这是我的代码,但它打印整段。如何打印第一个句子,直到第一个点?
from bs4 import BeautifulSoup
import urllib.request,time
article = 'https://www.theguardian.com/science/2012/\
oct/03/philosophy-artificial-intelligence'
req = urllib.request.Request(article, headers={'User-agent': 'Mozilla/5.0'})
html = urllib.request.urlopen(req).read()

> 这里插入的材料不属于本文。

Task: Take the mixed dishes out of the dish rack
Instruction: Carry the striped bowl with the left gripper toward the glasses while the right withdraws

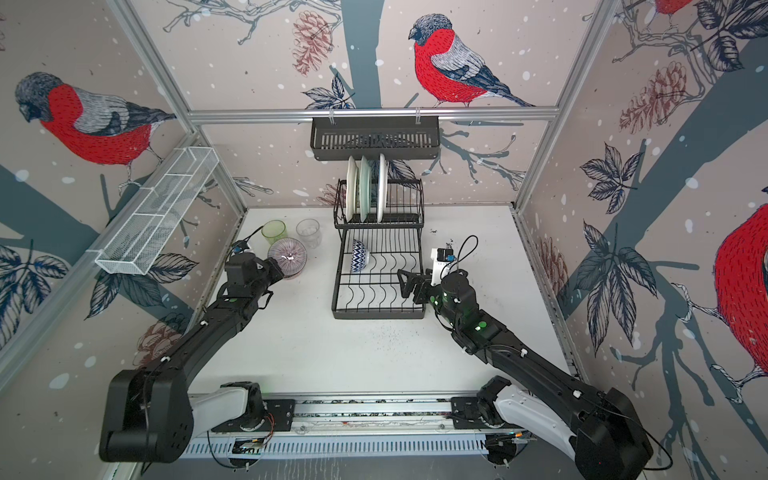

soup = BeautifulSoup(html,'lxml')
def print_intro():
if len(soup.find_all('p')[0].get_text()) > 100:
print(soup.find_all('p')[0].get_text())
此代码打印:
说明人类的大脑具有某种能力 尊重,远远优于其他所有已知物体 宇宙是没有争议的。大脑是唯一的一种物体 能够理解宇宙是在那里,或为什么在那里 是无限多的素数,或苹果因为的而下降 时空曲率,或服从其天生的本能可以 在道德上是错误的,或者它本身存在。它也不是独一无二的 能力局限于这些大脑问题。冷酷的物质事实 是它是唯一可以推进自身的物体 空间和背部没有伤害,或预测和防止流星罢工 本身,或酷的物体到绝对值的十亿分之一 零,或在银河距离内探测其他类型。
但我只想打印:
说明人类的大脑具有某种能力 尊重,远远优于其他所有已知物体 宇宙是没有争议的。
感谢您的帮助
答案 0 :(得分:3)
拆分该点上的文字;对于单个拆分,使用str.partition()
比str.split()
更快且限制为:
text = soup.find_all('p')[0].get_text()
if len(text) > 100:
text = text.partition('.')[0] + '.'
print(text)
如果您只需要处理第一个 <p>
元素,请改用soup.find()
:
text = soup.find('p').get_text()
if len(text) > 100:
text = text.partition('.')[0] + '.'
print(text)
但是,对于您的指定网址,示例文本位于第二个段落中:
>>> soup.find_all('p')[1]
<p><span class="drop-cap"><span class="drop-cap__inner">T</span></span>o state that the human brain has capabilities that are, in some respects, far superior to those of all other known objects in the cosmos would be uncontroversial. The brain is the only kind of object capable of understanding that the cosmos is even there, or why there are infinitely many prime numbers, or that apples fall because of the curvature of space-time, or that obeying its own inborn instincts can be morally wrong, or that it itself exists. Nor are its unique abilities confined to such cerebral matters. The cold, physical fact is that it is the only kind of object that can propel itself into space and back without harm, or predict and prevent a meteor strike on itself, or cool objects to a billionth of a degree above absolute zero, or detect others of its kind across galactic distances.</p>
>>> text = soup.find_all('p')[1].get_text()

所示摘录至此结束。